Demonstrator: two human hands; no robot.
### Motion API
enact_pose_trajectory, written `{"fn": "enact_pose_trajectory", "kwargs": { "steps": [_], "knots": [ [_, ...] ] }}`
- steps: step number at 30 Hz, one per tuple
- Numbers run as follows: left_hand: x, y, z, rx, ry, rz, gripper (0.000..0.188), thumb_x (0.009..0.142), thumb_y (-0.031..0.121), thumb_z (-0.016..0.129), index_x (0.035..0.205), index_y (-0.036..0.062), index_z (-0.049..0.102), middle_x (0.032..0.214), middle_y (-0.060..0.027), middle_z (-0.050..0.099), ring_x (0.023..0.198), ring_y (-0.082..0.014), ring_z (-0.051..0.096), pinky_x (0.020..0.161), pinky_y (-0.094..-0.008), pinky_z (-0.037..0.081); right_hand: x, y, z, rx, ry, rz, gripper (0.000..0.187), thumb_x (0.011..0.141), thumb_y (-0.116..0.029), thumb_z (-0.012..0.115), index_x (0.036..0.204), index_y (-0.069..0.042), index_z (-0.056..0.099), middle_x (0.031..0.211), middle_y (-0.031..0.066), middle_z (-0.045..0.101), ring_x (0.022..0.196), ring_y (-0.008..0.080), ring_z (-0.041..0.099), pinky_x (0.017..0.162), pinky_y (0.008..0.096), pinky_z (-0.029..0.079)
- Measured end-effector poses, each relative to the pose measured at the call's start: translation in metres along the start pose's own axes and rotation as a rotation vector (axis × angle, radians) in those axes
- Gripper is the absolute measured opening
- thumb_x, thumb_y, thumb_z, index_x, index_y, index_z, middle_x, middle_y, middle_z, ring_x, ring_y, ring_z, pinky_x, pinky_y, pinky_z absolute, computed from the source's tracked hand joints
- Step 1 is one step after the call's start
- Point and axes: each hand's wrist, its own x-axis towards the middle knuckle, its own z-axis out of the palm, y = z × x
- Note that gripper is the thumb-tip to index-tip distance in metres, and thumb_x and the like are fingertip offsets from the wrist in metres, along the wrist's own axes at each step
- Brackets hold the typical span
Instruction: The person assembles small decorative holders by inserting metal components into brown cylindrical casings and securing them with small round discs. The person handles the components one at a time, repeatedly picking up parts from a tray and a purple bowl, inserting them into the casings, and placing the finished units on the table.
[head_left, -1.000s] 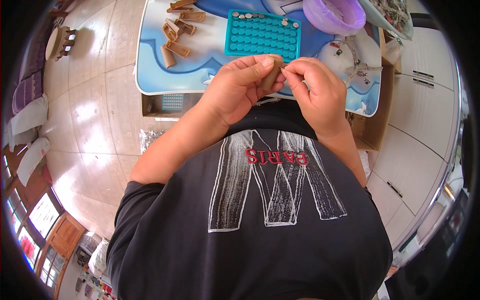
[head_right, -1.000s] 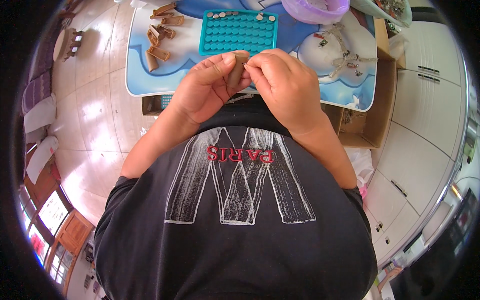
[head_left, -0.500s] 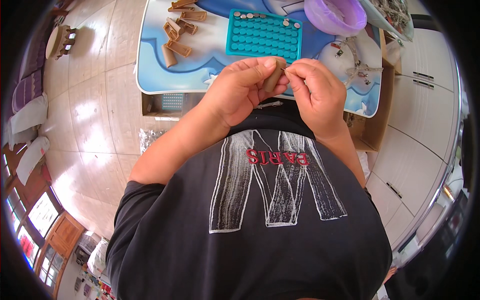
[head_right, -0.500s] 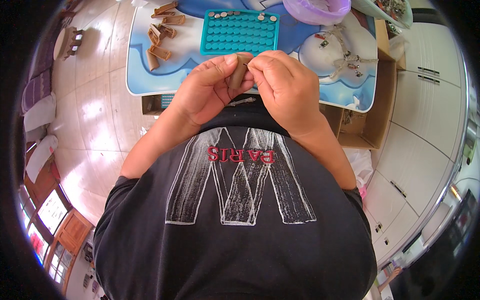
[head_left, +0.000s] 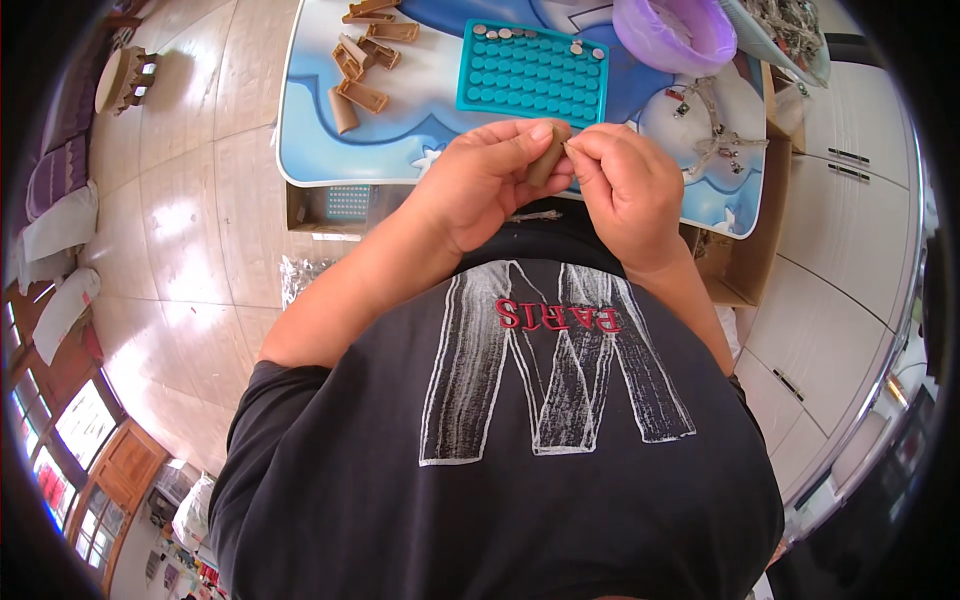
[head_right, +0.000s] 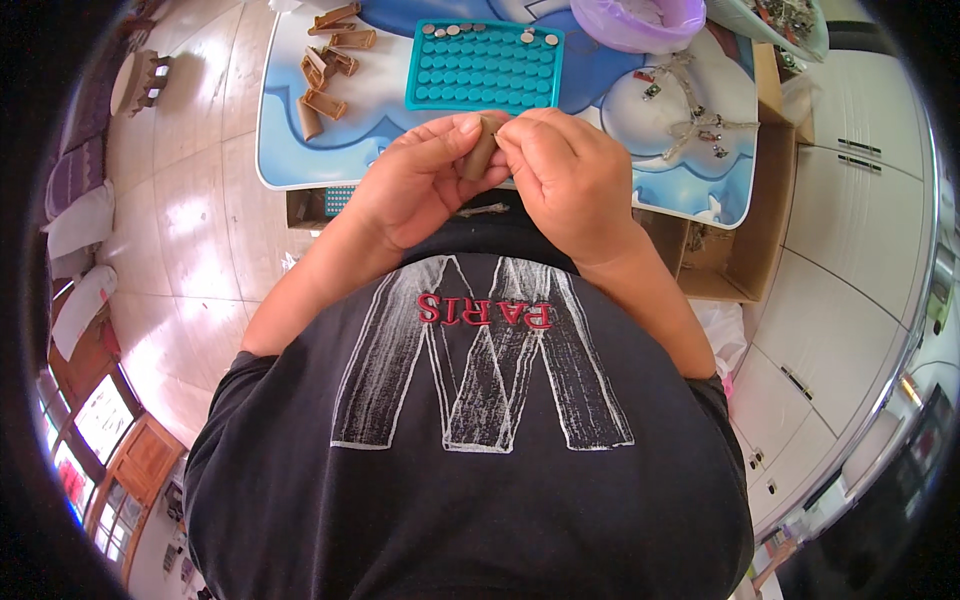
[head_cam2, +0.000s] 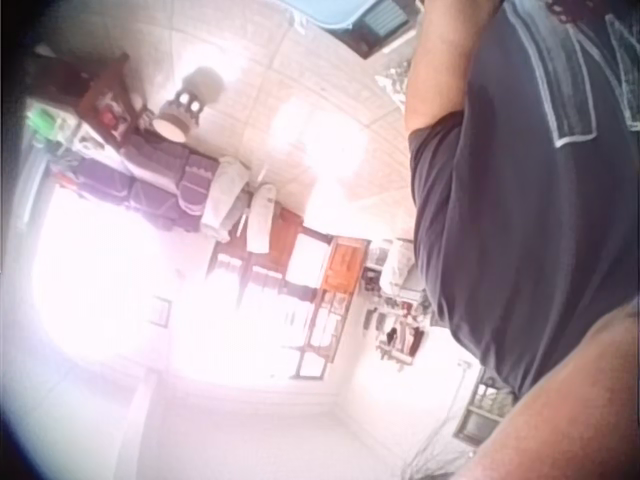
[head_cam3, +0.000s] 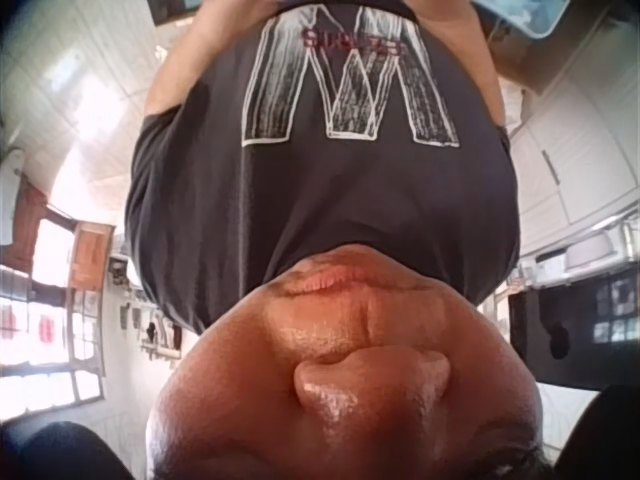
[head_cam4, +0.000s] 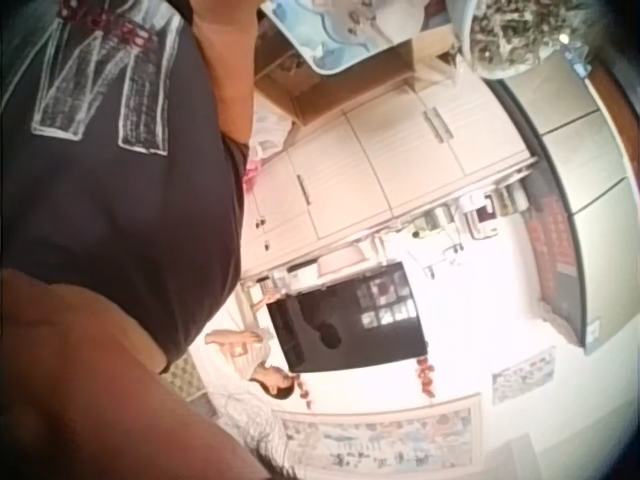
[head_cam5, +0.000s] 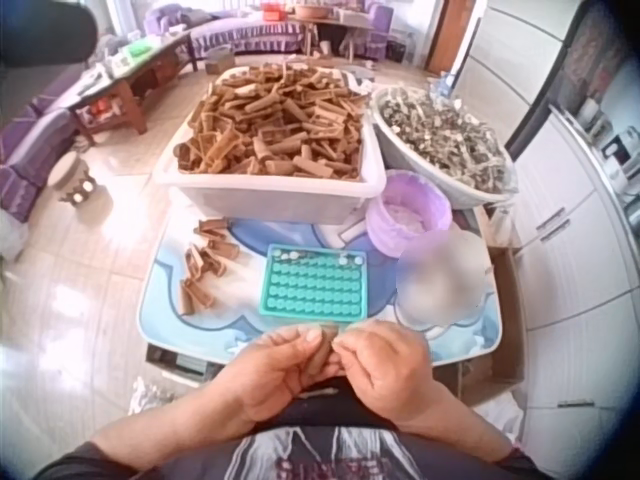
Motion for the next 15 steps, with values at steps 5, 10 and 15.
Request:
{"fn": "enact_pose_trajectory", "kwargs": {
  "steps": [5,10,15],
  "knots": [
    [-0.010,0.011,0.015,0.164,0.064,-0.048,0.026,0.093,0.020,0.052,0.102,-0.0039,0.058,0.094,-0.0067,0.061,0.085,-0.0133,0.061,0.083,-0.0254,0.050,-0.003,0.001,-0.010,0.662,-0.077,0.491,0.015,0.082,-0.009,0.066,0.093,-0.001,0.060,0.076,0.0026,0.061,0.067,0.0109,0.057,0.058,0.0254,0.044],
    [-0.010,0.019,0.015,0.549,0.023,0.029,0.025,0.090,0.021,0.057,0.101,-0.0018,0.058,0.095,-0.0063,0.062,0.083,-0.0145,0.062,0.081,-0.0282,0.050,-0.005,0.004,-0.023,1.068,-0.257,0.720,0.026,0.083,-0.016,0.067,0.100,0.002,0.059,0.076,-0.0005,0.057,0.067,0.0044,0.051,0.059,0.0185,0.041],
    [-0.009,0.082,-0.025,2.016,0.475,0.898,0.027,0.078,0.005,0.061,0.105,0.0088,0.063,0.102,-0.0080,0.061,0.097,-0.0271,0.056,0.083,-0.0354,0.045,-0.042,0.051,-0.094,1.008,0.069,0.648,0.053,0.080,-0.044,0.066,0.097,0.005,0.053,0.082,0.0061,0.053,0.065,0.0089,0.048,0.058,0.0202,0.040]
  ]
}}
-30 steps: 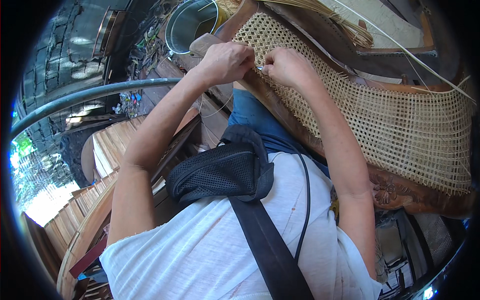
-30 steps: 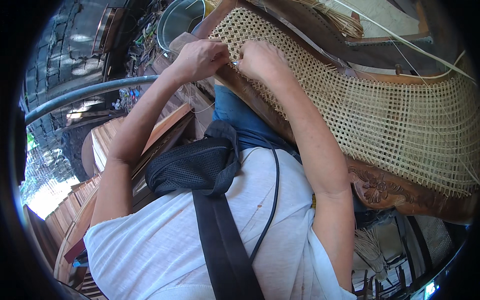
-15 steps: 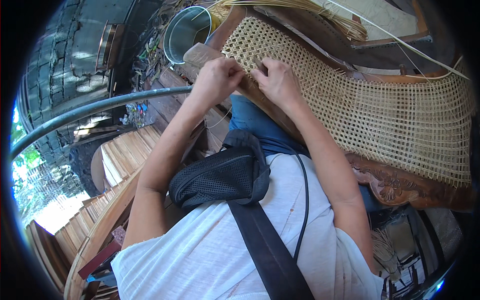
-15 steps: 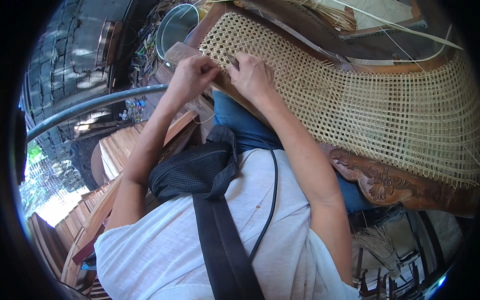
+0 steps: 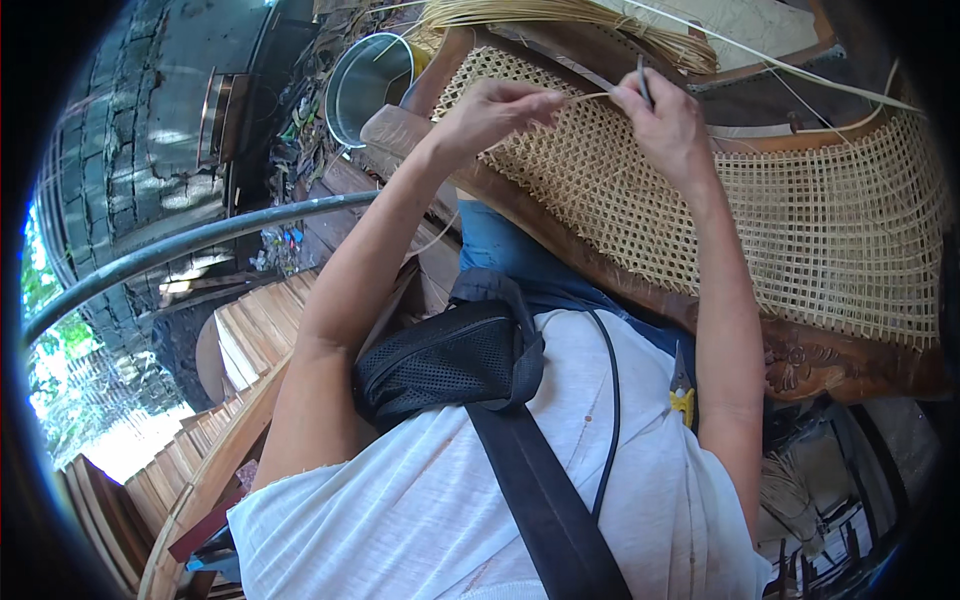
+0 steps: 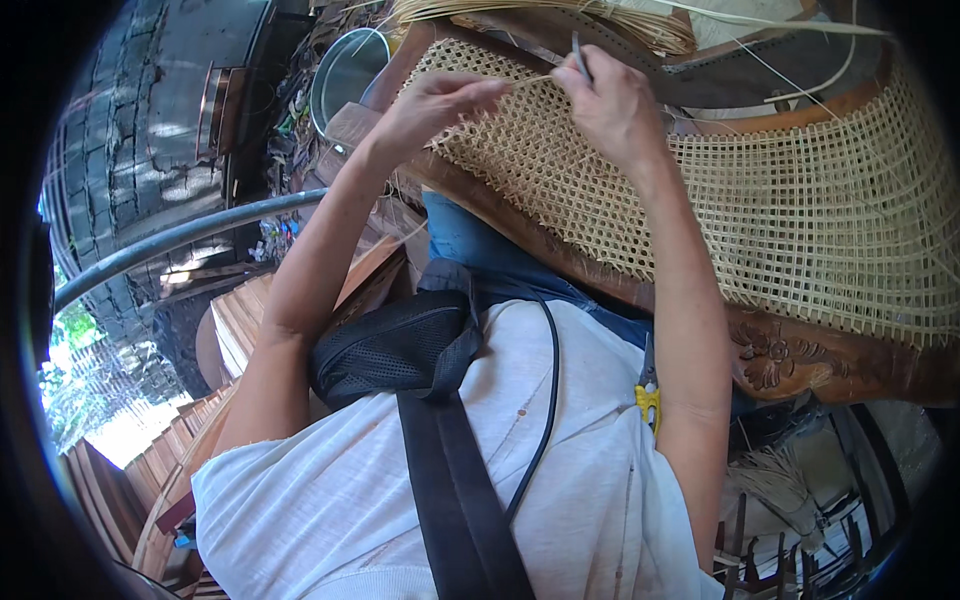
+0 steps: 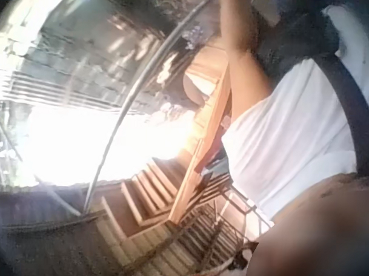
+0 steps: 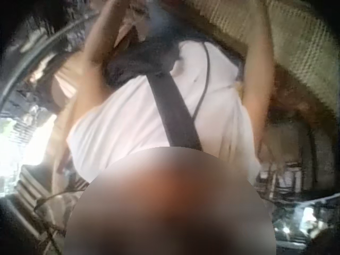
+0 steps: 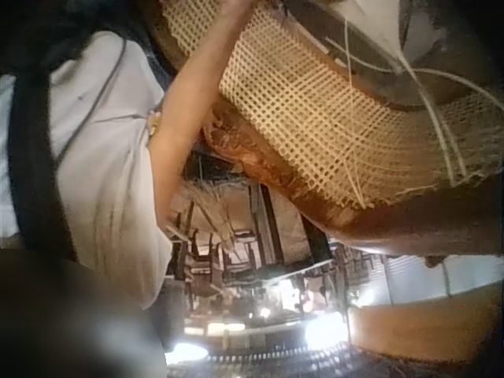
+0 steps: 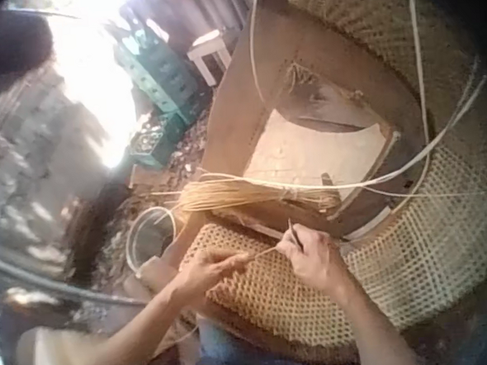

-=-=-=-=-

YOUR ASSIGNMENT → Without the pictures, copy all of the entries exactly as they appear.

OUTPUT FOR THIS TASK →
Demonstrator: two human hands; no robot.
### Motion API
enact_pose_trajectory, written `{"fn": "enact_pose_trajectory", "kwargs": { "steps": [_], "knots": [ [_, ...] ] }}`
- steps: step number at 30 Hz, one per tuple
- Numbers run as follows: left_hand: x, y, z, rx, ry, rz, gripper (0.000..0.188), thumb_x (0.009..0.142), thumb_y (-0.031..0.121), thumb_z (-0.016..0.129), index_x (0.035..0.205), index_y (-0.036..0.062), index_z (-0.049..0.102), middle_x (0.032..0.214), middle_y (-0.060..0.027), middle_z (-0.050..0.099), ring_x (0.023..0.198), ring_y (-0.082..0.014), ring_z (-0.051..0.096), pinky_x (0.020..0.161), pinky_y (-0.094..-0.008), pinky_z (-0.037..0.081); right_hand: x, y, z, rx, ry, rz, gripper (0.000..0.187), thumb_x (0.011..0.141), thumb_y (-0.116..0.029), thumb_z (-0.012..0.115), index_x (0.036..0.204), index_y (-0.069..0.042), index_z (-0.056..0.099), middle_x (0.031..0.211), middle_y (-0.031..0.066), middle_z (-0.045..0.101), ring_x (0.022..0.196), ring_y (-0.008..0.080), ring_z (-0.041..0.099), pinky_x (0.017..0.162), pinky_y (0.008..0.096), pinky_z (-0.029..0.079)
- Measured end-effector poses, each relative to the pose measured at the call's start: translation in metres along the start pose's own axes and rotation as a rotation vector (axis × angle, radians) in those axes
- Gripper is the absolute measured opening
- thumb_x, thumb_y, thumb_z, index_x, index_y, index_z, middle_x, middle_y, middle_z, ring_x, ring_y, ring_z, pinky_x, pinky_y, pinky_z absolute, computed from the source's tracked hand joints
- Step 1 is one step after the call's start
- Point and axes: each hand's wrist, its own x-axis towards the middle knuckle, its own z-axis out of the palm, y = z × x
- Note that gripper is the thumb-tip to index-tip distance in metres, and thumb_x and the like are fingertip offsets from the wrist in metres, along the wrist's own axes at each step
- Brackets hold the typical span
Instruction: The person assembles small decorative holders by inserting metal components into brown cylindrical casings and securing them with small round discs. The person handles the components one at a time, repeatedly picking up parts from a tray and a purple bowl, inserting them into the casings, and placing the finished units on the table.
[head_left, -1.000s] 
[head_right, -1.000s] 
[head_left, -0.500s] 
[head_right, -0.500s] 
[head_left, +0.000s] 
[head_right, +0.000s] 
[head_cam2, +0.000s] 
[head_cam3, +0.000s] 
[head_cam4, +0.000s] 
[head_cam5, +0.000s] 
Motion for the next 15 steps, with values at steps 5, 10 and 15.
Request:
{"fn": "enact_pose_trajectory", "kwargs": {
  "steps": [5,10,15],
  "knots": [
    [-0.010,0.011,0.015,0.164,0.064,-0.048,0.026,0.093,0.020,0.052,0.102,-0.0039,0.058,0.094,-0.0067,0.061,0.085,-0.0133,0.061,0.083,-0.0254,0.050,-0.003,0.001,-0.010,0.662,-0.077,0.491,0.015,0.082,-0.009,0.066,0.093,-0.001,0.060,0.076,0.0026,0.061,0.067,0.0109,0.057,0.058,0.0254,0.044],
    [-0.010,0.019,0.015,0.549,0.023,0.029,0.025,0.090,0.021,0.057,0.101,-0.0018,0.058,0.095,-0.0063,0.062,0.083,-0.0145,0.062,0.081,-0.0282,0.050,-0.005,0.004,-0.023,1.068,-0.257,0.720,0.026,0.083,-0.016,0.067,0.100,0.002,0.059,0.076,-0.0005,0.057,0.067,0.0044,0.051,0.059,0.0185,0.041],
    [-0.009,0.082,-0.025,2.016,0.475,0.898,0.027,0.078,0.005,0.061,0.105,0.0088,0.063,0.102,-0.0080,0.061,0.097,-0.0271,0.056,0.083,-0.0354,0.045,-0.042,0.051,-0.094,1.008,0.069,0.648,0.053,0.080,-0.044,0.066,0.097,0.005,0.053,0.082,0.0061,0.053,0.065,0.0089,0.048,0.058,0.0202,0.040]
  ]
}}
-30 steps: 
-30 steps: 
-15 steps: 
-15 steps: 
+0 steps: 
+0 steps: 
+0 steps: 
+0 steps: 
+0 steps: 
+0 steps: 

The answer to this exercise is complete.